ASSIGNMENT =>
Would you retype the listing below exactly as given?

SUPPLIED MATERIAL =>
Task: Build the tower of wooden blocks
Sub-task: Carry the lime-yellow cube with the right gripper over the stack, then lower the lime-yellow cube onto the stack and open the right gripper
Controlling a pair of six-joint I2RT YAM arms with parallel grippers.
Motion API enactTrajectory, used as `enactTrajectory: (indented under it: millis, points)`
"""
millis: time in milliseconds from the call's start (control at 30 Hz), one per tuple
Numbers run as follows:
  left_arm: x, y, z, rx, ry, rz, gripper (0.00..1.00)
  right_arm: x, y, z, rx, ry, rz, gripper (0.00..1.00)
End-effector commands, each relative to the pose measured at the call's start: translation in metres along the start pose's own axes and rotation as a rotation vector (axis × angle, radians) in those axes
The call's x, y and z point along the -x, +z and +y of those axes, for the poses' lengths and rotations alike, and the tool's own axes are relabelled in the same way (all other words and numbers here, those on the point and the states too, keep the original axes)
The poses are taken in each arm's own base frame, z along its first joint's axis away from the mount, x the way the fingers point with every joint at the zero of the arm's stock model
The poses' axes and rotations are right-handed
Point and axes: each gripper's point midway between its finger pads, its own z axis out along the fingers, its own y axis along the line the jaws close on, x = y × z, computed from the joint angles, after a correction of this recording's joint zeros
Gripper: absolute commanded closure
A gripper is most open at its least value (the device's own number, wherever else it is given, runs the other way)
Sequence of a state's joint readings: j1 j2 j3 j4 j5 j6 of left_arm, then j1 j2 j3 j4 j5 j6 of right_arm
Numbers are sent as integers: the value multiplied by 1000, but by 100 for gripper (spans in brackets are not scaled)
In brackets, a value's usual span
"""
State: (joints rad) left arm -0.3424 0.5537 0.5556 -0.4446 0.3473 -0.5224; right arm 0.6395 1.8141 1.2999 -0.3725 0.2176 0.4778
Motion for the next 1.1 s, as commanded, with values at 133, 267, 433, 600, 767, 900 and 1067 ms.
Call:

WRITTEN REPLY =>
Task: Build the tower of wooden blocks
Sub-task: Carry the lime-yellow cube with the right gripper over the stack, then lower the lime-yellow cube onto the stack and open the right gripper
Controlling a pair of six-joint I2RT YAM arms with parallel grippers.
Motion API enactTrajectory, used as `enactTrajectory: (indented under it: millis, points)`
"""
millis: time in milliseconds from the call's start (control at 30 Hz), one per tuple
Numbers run as follows:
  left_arm: x, y, z, rx, ry, rz, gripper (0.00..1.00)
  right_arm: x, y, z, rx, ry, rz, gripper (0.00..1.00)
End-effector commands, each relative to the pose measured at the call's start: translation in metres along the start pose's own axes and rotation as a rotation vector (axis × angle, radians) in those axes
The call's x, y and z point along the -x, +z and +y of those axes, for the poses' lengths and rotations alike, and the tool's own axes are relabelled in the same way (all other words and numbers here, those on the point and the states too, keep the original axes)
The poses are taken in each arm's own base frame, z along its first joint's axis away from the mount, x the way the fingers point with every joint at the zero of the arm's stock model
The poses' axes and rotations are right-handed
Point and axes: each gripper's point midway between its finger pads, its own z axis out along the fingers, its own y axis along the line the jaws close on, x = y × z, computed from the joint angles, after a correction of this recording's joint zeros
Gripper: absolute commanded closure
A gripper is most open at its least value (the device's own number, wherever else it is given, runs the other way)
Sequence of a state's joint readings: j1 j2 j3 j4 j5 j6 of left_arm, then j1 j2 j3 j4 j5 j6 of right_arm
Numbers are sent as integers: the value multiplied by 1000, but by 100 for gripper (spans in brackets are not scaled)
In brackets, a value's usual span
"""
State: (joints rad) left arm -0.3424 0.5537 0.5556 -0.4446 0.3473 -0.5224; right arm 0.6395 1.8141 1.2999 -0.3725 0.2176 0.4778
Motion for the next 1.1 s, as commanded, with values at 133, 267, 433, 600, 767, 900 and 1067 ms.
Call:

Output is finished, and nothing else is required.